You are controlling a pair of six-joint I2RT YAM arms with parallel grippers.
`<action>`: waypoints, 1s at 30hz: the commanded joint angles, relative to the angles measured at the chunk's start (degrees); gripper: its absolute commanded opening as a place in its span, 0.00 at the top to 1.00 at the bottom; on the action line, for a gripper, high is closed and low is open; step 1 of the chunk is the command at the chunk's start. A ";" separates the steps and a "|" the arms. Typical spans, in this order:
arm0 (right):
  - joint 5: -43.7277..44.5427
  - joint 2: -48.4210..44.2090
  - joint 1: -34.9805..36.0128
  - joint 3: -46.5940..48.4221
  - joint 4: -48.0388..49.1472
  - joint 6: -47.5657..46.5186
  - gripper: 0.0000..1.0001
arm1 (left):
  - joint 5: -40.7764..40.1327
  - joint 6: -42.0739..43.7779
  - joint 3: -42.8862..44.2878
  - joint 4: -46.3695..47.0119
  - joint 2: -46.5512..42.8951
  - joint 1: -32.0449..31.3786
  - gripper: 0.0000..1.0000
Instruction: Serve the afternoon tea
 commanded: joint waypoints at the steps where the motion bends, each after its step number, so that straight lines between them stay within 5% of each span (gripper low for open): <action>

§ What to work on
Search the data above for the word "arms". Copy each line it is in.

§ Written solution
You are controlling a pair of six-joint I2RT YAM arms with parallel grippers.
`<action>`: waypoints, 1s at 30hz: the commanded joint angles, relative to the angles measured at the chunk's start (degrees); gripper: its absolute commanded opening as a place in its span, 0.00 at the top to 1.00 at the bottom; on the action line, for a gripper, high is closed and low is open; step 1 of the chunk is the command at the chunk's start. A ";" separates the steps and a "|" the arms. Typical spans, in this order:

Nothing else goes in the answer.